Saturday, June 6, 2009

Blog 4

I read in the paper that two more musicals are to be revived in London: ANNIE GET YOUR GUN and SWEET CHARITY. So how many musicals will be running and how many of them are revivals? Let’s take a look at the “Official London Theatre Guide”. First on the list at The Victoria Palace is BILLY ELLIOT. This Is followed by BLOOD BROTHERS (been running for ever and when I saw the very first performance in Liverpool all those years ago I thought it was not very good, in fact quite unbelievable and wouldn’t be going anywhere. I didn’t take Mister Bill Kenwright into account. How wrong can you be considering the length of its run?). LA CAGE AUX FOLLES (Revival), CAROUSEL (Revival), is CALENDER GIRLS a musical? I don’t know. Then there is CHICAGO, (another revival), DIRTY DANCING, GREASE (Revival) and HAIRSPRAY, JERSEY BOYS, THE LION KING and A LITTLE NIGHT MUSIC (Revival), MAMMA MAI, something called MARILYN but I don’t know about that one, whether or not it’s a musical and LES MISERABLES (Been running forever). OLIVER(Revival), PETER PAN (Revival), THE PHANTOM OF THE OPERA (Been running forever), PRISCILLA QUEEN OF THE DESERT, SISTER ACT, STOMP, THRILLER-LIVE, WE WILL ROCK YOU and finally WICKED. If all these are still running then, with the two newcomers, that makes 25 musicals in all of which nine are revivals. Once upon a time managements were extremely loathe to even contemplate a musical because of the costs involved so what changed that?
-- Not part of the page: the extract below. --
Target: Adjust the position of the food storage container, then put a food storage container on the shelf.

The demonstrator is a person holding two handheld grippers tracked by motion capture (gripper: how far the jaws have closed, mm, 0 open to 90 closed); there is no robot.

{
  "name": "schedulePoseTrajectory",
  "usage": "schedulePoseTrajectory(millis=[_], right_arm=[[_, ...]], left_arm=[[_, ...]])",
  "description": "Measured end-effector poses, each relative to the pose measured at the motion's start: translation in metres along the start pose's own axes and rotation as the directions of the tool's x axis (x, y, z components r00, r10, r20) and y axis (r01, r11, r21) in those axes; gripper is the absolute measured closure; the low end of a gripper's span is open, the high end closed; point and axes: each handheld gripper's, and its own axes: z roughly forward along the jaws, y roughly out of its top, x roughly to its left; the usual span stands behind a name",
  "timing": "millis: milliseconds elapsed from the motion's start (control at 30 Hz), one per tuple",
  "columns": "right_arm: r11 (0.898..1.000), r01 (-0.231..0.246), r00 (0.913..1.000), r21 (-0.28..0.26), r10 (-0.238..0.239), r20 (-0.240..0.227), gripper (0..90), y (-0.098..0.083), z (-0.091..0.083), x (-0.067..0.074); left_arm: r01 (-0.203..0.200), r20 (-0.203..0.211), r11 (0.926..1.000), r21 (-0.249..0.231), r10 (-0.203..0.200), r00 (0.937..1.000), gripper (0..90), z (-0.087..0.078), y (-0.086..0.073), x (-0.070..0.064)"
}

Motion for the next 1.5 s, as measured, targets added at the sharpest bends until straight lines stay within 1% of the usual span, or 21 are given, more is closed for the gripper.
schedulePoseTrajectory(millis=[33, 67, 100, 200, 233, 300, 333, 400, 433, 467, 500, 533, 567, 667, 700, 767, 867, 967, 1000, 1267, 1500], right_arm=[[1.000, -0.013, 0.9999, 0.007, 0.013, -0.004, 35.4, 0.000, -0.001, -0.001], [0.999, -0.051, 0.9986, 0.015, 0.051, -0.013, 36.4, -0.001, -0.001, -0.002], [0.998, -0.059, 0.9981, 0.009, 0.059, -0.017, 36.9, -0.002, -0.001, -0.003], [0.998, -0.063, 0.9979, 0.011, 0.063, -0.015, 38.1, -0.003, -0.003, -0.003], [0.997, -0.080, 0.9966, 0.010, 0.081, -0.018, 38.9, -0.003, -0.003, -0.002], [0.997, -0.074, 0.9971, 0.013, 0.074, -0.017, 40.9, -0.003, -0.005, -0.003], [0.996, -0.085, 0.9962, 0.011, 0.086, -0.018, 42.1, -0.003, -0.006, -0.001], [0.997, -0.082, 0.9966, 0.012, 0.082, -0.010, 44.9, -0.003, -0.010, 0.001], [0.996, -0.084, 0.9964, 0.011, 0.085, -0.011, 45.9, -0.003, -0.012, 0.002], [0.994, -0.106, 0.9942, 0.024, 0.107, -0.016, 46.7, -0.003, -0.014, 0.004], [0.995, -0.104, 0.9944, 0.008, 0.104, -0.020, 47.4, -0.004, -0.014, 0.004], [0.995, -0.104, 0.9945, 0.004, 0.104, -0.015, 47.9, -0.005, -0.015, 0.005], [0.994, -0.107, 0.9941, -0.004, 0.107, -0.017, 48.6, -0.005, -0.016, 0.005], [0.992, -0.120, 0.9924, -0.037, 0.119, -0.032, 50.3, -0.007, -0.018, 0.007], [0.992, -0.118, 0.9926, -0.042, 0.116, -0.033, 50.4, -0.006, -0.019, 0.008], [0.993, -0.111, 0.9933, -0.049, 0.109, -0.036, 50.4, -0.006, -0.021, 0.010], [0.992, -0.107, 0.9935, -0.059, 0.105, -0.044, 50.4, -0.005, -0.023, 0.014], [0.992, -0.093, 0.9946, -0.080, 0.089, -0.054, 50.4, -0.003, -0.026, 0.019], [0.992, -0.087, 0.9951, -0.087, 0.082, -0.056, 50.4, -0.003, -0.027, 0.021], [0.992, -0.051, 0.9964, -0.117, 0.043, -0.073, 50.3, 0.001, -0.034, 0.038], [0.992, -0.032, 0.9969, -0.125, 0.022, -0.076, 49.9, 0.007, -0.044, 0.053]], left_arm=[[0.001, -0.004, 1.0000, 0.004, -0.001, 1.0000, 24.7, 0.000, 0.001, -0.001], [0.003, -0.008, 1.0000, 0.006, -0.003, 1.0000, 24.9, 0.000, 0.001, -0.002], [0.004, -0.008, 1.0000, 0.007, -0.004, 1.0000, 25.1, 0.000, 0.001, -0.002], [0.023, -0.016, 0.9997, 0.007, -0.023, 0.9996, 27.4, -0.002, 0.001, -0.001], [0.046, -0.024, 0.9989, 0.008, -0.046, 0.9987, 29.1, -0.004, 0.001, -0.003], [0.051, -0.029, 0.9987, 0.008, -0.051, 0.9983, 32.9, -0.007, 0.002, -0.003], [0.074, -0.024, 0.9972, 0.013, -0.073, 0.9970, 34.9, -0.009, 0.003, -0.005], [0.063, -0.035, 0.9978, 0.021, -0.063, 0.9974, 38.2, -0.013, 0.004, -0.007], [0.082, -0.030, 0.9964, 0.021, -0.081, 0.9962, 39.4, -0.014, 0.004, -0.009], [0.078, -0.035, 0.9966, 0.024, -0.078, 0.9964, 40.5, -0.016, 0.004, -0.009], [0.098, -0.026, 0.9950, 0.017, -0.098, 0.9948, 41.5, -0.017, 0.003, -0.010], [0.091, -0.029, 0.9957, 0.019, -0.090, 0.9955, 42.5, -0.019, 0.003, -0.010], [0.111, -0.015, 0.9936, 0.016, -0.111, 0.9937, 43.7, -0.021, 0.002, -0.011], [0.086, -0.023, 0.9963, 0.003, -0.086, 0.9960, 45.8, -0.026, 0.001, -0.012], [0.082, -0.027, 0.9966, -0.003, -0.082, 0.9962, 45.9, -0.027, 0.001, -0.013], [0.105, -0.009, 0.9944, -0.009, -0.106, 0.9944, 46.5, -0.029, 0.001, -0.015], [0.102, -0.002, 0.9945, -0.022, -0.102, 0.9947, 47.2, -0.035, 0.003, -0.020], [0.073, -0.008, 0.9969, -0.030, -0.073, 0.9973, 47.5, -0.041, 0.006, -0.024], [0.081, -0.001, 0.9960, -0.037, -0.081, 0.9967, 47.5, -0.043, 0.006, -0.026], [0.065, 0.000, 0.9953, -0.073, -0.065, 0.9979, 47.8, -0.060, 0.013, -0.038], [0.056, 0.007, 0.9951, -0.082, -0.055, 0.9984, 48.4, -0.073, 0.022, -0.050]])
Of course, if you analyse the titles you realise these are all bound to be sure-fire winners and with the cost of tickets in the West End these days, managements are, to coin a phrase, coining it!
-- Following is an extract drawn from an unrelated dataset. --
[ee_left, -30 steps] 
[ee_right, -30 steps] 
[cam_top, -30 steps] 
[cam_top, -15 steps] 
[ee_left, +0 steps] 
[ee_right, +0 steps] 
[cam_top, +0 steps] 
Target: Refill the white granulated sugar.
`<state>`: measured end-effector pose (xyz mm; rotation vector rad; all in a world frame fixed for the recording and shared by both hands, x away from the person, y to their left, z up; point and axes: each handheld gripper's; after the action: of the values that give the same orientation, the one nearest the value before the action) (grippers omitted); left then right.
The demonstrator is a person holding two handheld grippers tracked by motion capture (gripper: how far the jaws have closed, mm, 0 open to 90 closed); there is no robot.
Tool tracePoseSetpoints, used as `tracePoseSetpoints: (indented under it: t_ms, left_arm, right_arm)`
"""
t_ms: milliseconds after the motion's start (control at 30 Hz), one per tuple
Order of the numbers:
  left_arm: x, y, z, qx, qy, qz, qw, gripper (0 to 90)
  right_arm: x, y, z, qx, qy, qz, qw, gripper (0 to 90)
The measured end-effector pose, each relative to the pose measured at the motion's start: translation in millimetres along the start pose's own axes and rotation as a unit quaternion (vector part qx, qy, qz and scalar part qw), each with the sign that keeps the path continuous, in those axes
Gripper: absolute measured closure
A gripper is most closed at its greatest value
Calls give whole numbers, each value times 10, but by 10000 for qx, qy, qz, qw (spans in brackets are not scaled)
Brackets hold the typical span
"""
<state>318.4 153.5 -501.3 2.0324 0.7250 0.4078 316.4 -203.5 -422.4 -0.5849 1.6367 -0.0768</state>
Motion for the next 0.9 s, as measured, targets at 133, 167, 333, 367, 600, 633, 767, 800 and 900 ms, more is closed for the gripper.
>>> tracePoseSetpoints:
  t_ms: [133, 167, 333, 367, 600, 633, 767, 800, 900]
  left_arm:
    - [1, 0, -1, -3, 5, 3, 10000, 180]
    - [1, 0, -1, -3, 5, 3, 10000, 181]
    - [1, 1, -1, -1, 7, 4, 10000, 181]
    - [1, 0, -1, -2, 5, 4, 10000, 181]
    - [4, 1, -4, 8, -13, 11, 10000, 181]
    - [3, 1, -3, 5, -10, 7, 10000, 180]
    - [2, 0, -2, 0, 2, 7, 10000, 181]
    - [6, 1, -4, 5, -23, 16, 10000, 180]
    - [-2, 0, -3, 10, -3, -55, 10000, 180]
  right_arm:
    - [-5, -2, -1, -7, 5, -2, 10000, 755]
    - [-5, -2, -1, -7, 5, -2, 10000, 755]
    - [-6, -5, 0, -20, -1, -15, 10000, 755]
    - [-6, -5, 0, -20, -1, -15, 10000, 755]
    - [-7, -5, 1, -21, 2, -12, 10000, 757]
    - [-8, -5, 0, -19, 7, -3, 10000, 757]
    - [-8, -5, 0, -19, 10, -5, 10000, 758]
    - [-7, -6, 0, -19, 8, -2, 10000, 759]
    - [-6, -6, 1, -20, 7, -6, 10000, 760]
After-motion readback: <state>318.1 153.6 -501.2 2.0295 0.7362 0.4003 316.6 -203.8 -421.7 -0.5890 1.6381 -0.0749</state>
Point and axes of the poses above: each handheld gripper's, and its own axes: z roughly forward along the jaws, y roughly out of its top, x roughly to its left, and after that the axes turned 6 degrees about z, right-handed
The BBC was part of this morning’s discussion at the breakfast table, the fact that it seems to be employing schoolchildren and is Jonathan Ross worth six million? To which the answer was a resounding no.
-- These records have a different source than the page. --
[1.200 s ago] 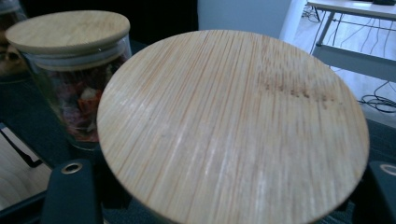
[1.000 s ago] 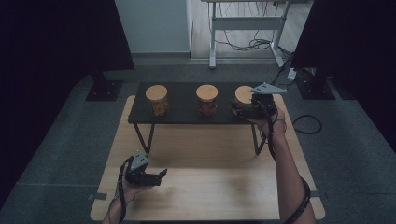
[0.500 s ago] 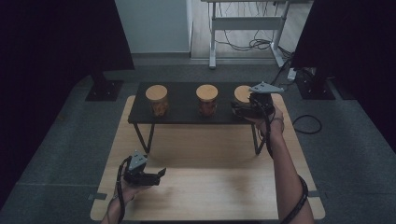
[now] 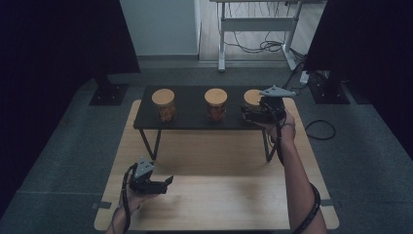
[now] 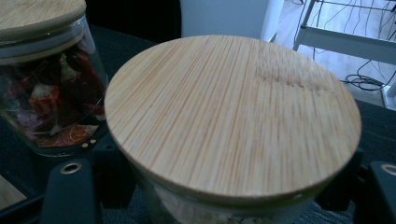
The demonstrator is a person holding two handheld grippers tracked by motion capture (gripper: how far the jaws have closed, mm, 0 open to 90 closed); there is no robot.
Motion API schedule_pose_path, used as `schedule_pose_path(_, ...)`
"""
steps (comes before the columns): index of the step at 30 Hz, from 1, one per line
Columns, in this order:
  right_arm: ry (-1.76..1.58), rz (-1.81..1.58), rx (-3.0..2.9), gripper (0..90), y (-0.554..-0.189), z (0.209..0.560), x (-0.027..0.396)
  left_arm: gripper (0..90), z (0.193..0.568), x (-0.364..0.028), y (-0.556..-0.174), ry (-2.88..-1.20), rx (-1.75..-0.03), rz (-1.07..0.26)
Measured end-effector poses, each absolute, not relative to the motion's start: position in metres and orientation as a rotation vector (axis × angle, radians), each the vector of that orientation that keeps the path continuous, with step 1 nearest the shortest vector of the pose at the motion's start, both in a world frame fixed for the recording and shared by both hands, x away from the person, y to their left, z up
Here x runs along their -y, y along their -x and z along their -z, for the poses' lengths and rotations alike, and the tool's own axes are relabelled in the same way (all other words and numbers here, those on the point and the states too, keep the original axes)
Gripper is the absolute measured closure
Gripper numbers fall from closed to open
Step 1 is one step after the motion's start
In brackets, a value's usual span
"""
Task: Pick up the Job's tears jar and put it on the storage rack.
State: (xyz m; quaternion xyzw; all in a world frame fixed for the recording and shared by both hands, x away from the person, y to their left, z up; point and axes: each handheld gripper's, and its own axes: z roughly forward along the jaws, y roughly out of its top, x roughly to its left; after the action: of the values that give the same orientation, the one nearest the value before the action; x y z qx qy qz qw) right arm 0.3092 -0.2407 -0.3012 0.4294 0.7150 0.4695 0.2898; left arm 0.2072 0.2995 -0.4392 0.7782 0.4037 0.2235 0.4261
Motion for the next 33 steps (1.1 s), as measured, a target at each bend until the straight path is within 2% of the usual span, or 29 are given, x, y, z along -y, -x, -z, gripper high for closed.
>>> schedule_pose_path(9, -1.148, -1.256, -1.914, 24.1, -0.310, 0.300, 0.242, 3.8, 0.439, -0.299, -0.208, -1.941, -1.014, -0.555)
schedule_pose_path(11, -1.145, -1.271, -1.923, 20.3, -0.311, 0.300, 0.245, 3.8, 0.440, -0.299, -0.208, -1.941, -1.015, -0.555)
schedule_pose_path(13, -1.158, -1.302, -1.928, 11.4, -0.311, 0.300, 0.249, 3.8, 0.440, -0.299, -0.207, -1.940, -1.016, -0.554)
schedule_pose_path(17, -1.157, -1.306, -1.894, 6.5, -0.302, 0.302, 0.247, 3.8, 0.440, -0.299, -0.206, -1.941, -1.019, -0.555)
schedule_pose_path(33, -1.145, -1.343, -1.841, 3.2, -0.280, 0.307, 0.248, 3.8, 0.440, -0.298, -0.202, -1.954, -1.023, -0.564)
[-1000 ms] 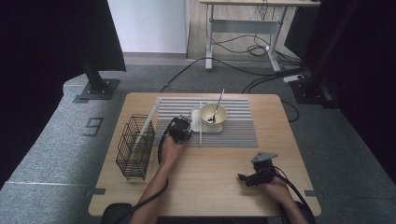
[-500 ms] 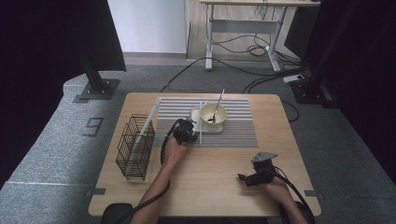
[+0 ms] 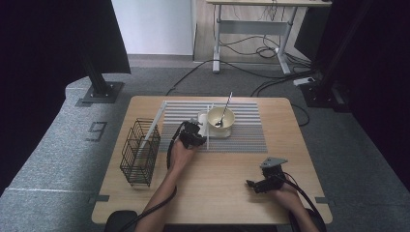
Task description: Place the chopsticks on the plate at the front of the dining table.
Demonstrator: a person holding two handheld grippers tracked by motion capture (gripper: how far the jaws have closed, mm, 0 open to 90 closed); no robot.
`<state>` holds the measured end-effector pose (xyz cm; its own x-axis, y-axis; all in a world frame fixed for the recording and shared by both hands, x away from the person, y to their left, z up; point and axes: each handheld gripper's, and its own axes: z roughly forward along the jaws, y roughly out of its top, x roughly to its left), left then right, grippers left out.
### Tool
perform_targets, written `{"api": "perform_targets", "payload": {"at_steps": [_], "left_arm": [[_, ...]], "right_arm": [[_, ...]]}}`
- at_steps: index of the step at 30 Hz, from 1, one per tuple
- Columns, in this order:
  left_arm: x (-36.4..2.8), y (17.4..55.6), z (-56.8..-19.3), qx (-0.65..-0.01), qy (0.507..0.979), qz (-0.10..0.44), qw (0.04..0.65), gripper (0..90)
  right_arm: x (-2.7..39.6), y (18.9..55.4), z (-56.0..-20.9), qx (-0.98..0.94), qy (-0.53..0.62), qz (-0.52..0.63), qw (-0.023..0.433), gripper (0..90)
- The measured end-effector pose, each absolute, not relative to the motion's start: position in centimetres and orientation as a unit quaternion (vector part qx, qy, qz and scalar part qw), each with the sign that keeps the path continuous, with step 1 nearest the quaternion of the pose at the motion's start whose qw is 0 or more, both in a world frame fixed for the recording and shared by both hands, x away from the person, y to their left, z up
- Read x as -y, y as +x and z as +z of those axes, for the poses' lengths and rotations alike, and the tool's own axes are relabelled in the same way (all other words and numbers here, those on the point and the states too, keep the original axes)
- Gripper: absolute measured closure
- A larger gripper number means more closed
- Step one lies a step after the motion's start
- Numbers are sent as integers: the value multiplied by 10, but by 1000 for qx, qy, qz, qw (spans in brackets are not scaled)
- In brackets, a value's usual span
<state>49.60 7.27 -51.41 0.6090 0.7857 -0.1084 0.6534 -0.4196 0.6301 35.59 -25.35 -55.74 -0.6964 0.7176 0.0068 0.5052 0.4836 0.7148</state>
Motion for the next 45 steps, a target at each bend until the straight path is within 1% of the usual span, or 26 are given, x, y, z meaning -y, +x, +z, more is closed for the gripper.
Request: {"api": "perform_targets", "payload": {"at_steps": [7, 9, 16, 19, 27, 34, 40, 45], "left_arm": [[-70, 496, -512, -435, 827, 96, 343, 557], [-68, 496, -512, -435, 826, 94, 345, 516], [-60, 496, -515, -430, 832, 95, 336, 502], [-56, 495, -517, -426, 837, 98, 327, 512], [-45, 493, -517, -415, 848, 105, 312, 606], [-44, 492, -518, -414, 849, 109, 311, 612], [-45, 491, -517, -409, 852, 116, 306, 655], [-46, 492, -517, -407, 853, 117, 305, 653]], "right_arm": [[254, 356, -557, -849, 360, 358, 148, 0], [254, 356, -557, -849, 360, 358, 148, 0], [254, 356, -557, -849, 360, 358, 148, 0], [254, 356, -557, -849, 360, 358, 148, 0], [254, 356, -557, -849, 360, 358, 148, 0], [254, 356, -557, -849, 360, 358, 148, 0], [254, 356, -557, -849, 360, 358, 148, 0], [254, 356, -557, -849, 360, 358, 148, 0]]}}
One of the big three Greek television companies is to film THE ISLAND here over a period of ten months and Douglas put forward a proposal to the Beeb to cover the making of the series as a documentary to which the answer was no thanks because it wouldn’t be of interest to English audiences. A book that has sold millions and been translated into something like twenty languages and a heart-rending story set in the beautiful Med and it wouldn’t be of interest to English audiences? But English audiences switch on in droves I presume to watch RUSSIA by David Dimbleby. Like I said, the BBC is run by schoolchildren these days.